On Thu, 30 Aug 2018 12:53:40 -0600
Logan Gunthorpe <logang-OTvnGxWRz7hWk0Htik3J/w@public.gmane.org> wrote:

> Some PCI devices may have memory mapped in a BAR space that's
> intended for use in peer-to-peer transactions. In order to enable
> such transactions the memory must be registered with ZONE_DEVICE pages
> so it can be used by DMA interfaces in existing drivers.
> 
> Add an interface for other subsystems to find and allocate chunks of P2P
> memory as necessary to facilitate transfers between two PCI peers:
> 
> int pci_p2pdma_add_client();
> struct pci_dev *pci_p2pmem_find();
> void *pci_alloc_p2pmem();
> 
> The new interface requires a driver to collect a list of client devices
> involved in the transaction with the pci_p2pmem_add_client*() functions
> then call pci_p2pmem_find() to obtain any suitable P2P memory.

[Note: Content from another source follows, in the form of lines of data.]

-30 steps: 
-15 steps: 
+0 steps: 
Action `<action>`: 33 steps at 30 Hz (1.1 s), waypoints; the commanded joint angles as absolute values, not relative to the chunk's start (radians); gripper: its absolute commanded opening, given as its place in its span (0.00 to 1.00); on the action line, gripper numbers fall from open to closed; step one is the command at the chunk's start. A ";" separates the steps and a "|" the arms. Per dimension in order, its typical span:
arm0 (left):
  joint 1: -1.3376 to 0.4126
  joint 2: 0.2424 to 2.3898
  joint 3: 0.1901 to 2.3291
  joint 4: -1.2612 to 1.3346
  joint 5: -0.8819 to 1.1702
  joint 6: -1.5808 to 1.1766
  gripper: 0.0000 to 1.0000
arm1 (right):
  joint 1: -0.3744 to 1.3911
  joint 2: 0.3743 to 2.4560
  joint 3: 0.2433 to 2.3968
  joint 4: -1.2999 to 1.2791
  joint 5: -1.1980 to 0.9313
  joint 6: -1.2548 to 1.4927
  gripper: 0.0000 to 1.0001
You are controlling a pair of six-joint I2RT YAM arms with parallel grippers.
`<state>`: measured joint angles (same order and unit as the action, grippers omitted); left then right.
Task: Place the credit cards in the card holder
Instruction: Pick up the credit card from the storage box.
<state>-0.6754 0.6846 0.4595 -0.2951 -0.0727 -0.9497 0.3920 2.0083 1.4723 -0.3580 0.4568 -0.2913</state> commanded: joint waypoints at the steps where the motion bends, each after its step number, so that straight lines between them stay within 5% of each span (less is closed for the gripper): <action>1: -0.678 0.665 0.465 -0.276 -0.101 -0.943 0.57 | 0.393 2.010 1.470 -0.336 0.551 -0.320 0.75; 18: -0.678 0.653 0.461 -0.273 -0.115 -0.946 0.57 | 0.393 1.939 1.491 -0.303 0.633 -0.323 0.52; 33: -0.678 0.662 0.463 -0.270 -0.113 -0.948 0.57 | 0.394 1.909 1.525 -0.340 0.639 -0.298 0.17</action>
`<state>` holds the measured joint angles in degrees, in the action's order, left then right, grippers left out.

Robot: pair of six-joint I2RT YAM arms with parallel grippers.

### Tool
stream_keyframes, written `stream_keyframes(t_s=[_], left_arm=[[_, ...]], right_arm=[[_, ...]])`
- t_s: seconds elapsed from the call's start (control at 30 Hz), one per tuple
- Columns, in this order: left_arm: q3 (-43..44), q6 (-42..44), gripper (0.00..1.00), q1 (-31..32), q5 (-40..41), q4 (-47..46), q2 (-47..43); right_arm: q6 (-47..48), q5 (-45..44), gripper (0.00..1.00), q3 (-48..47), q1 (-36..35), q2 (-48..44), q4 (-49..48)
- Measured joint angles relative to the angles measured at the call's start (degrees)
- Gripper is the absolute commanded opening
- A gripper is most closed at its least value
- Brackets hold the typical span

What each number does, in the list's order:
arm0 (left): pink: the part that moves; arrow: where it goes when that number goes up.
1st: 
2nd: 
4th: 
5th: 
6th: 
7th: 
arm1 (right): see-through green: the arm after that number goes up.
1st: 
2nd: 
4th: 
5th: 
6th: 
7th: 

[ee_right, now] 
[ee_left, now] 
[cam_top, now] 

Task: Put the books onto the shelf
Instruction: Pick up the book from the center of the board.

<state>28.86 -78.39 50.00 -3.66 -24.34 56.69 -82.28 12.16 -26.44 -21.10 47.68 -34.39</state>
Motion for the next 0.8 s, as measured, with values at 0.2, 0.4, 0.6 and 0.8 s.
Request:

Once
> this is done the list is bound to the memory and the calling driver is
> free to add and remove clients as necessary (adding incompatible clients
> will fail). With a suitable p2pmem device, memory can then be
> allocated with pci_alloc_p2pmem() for use in DMA transactions.
> 
> Depending on hardware, using peer-to-peer memory may reduce the bandwidth
> of the transfer but can significantly reduce pressure on system memory.
> This may be desirable in many cases: for example a system could be designed
> with a small CPU connected to a PCIe switch by a small number of lanes
> which would maximize the number of lanes available to connect to NVMe
> devices.
> 
> The code is designed to only utilize the p2pmem device if all the devices
> involved in a transfer are behind the same PCI bridge. This is because we
> have no way of knowing whether peer-to-peer routing between PCIe Root Ports
> is supported (PCIe r4.0, sec 1.3.1). Additionally, the benefits of P2P
> transfers that go through the RC is limited to only reducing DRAM usage
> and, in some cases, coding convenience. The PCI-SIG may be exploring
> adding a new capability bit to advertise whether this is possible for
> future hardware.
> 
> This commit includes significant rework and feedback from Christoph
> Hellwig.
> 
> Signed-off-by: Christoph Hellwig <hch-jcswGhMUV9g@public.gmane.org>
> Signed-off-by: Logan Gunthorpe <logang-OTvnGxWRz7hWk0Htik3J/w@public.gmane.org>

Apologies for being a late entrant to this conversation so I may be asking
about a topic that has been covered in detail in earlier patches!
> ---
...

> +/*
> + * Find the distance through the nearest common upstream bridge between
> + * two PCI devices.
> + *
> + * If the two devices are the same device then 0 will be returned.
> + *
> + * If there are two virtual functions of the same device behind the same
> + * bridge port then 2 will be returned (one step down to the PCIe switch,
> + * then one step back to the same device).
> + *
> + * In the case where two devices are connected to the same PCIe switch, the
> + * value 4 will be returned. This corresponds to the following PCI tree:
> + *
> + *     -+  Root Port
> + *      \+ Switch Upstream Port
> + *       +-+ Switch Downstream Port
> + *       + \- Device A
> + *       \-+ Switch Downstream Port
> + *         \- Device B
> + *
> + * The distance is 4 because we traverse from Device A through the downstream
> + * port of the switch, to the common upstream port, back up to the second
> + * downstream port and then to Device B.
> + *
> + * Any two devices that don't have a common upstream bridge will return -1.
> + * In this way devices on separate PCIe root ports will be rejected, which
> + * is what we want for peer-to-peer seeing each PCIe root port defines a
> + * separate hierarchy domain and there's no way to determine whether the root
> + * complex supports forwarding between them.
> + *
> + * In the case where two devices are connected to different PCIe switches,
> + * this function will still return a positive distance as long as both
> + * switches evenutally have a common upstream bridge. Note this covers
> + * the case of using multiple PCIe switches to achieve a desired level of
> + * fan-out from a root port. The exact distance will be a function of the
> + * number of switches between Device A and Device B.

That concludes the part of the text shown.